Suppose the owner of an AI repeatedly comments that various actions are 'friendly'. A reinforcement learner would perhaps care about hearing the word 'friendly' as much as possible. A value learning AI on the other hand would take use of the word 'friendly' as a clue about a hidden thing that it cares about. This means if the value learning AI could trick the person into saying 'friendly' more, this would be no help to it—the trick would just make the person's words a less good clue. The reinforcement learner on the other hand would love to get the person to say 'friendly' whenever possible. This difference also means the value learning AI might end up doing things which it does not expect its owner to say 'friendly' about, if it thinks those actions are supported by the values that it learned from hearing 'friendly'.
In-depth investigations
If you are particularly interested in these topics, and want to do further research, these are a few plausible directions, some inspired by Luke Muehlhauser's list, which contains many suggestions related to parts of Superintelligence. These projects could be attempted at various levels of depth.
- Expand upon the value learning proposal. What kind of prior over what kind of value functions should a value learning AI be given? As an input to this, what evidence should be informative about the AI's values?
- Analyze the feasibility of Christiano’s proposal for addressing the value-loading problem.
- Analyze the feasibility of Bostrom’s “Hail Mary” approach to the value-loading problem.
- Analyze the feasibility of Christiano's newer proposal to avoid learning values.
- Investigate the applicability of the related fields mentioned above to producing beneficial AI.
How to proceed
This has been a collection of notes on the chapter. The most important part of the reading group though is discussion, which is in the comments section. I pose some questions for you there, and I invite you to add your own. Please remember that this group contains a variety of levels of expertise: if a line of discussion seems too basic or too incomprehensible, look around for one that suits you better!
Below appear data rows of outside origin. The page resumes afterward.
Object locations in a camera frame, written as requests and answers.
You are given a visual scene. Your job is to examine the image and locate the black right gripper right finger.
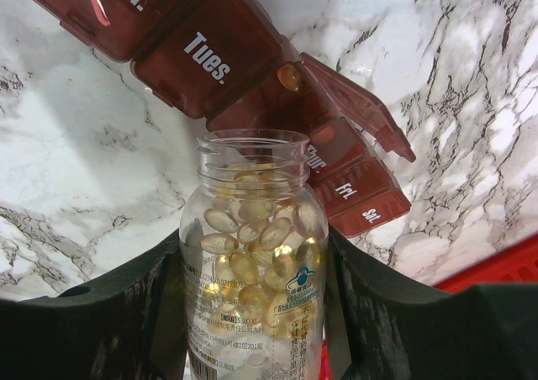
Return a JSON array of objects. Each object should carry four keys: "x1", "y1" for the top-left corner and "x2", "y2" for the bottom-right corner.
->
[{"x1": 325, "y1": 230, "x2": 537, "y2": 379}]

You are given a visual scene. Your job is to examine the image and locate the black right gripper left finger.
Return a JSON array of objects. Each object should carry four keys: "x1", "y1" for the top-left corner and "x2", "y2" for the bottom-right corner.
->
[{"x1": 1, "y1": 232, "x2": 187, "y2": 379}]

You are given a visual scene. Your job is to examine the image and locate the clear bottle yellow pills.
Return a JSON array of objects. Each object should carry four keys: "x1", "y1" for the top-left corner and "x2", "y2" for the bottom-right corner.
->
[{"x1": 179, "y1": 129, "x2": 329, "y2": 379}]

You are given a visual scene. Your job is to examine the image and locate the red weekly pill organizer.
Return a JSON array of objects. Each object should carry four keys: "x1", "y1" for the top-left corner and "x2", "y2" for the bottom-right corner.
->
[{"x1": 35, "y1": 0, "x2": 415, "y2": 237}]

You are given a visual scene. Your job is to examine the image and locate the red plastic basket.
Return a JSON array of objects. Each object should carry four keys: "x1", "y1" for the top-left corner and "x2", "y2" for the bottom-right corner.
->
[{"x1": 434, "y1": 235, "x2": 538, "y2": 293}]

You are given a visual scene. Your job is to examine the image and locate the yellow gel pill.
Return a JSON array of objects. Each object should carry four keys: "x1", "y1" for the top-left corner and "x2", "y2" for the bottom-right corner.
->
[{"x1": 277, "y1": 64, "x2": 303, "y2": 92}]
Next week, we will talk about the two other ways to direct the values of AI. To prepare, read “Emulation modulation” through “Synopsis” from Chapter 12. The discussion will go live at 6pm Pacific time next Monday 9 February. Sign up to be notified here.
If the AI takes your saying 'friendly' to be a consequence of something being a positive example, then it doesn't think changing your words manually will change whether it is a positive example. If it thinks your actions cause something to be a positive example, then it does think changing your actions will change whether it is a positive example.
Shouting "Friendly!" isn't just correlated with positive examples, it literally causes them. Torturing the supervisor to make them say "Friendly!" is a perfectly valid generalization of the training set. Unless you include negative examples of that, and all the countless other ways it can go wrong.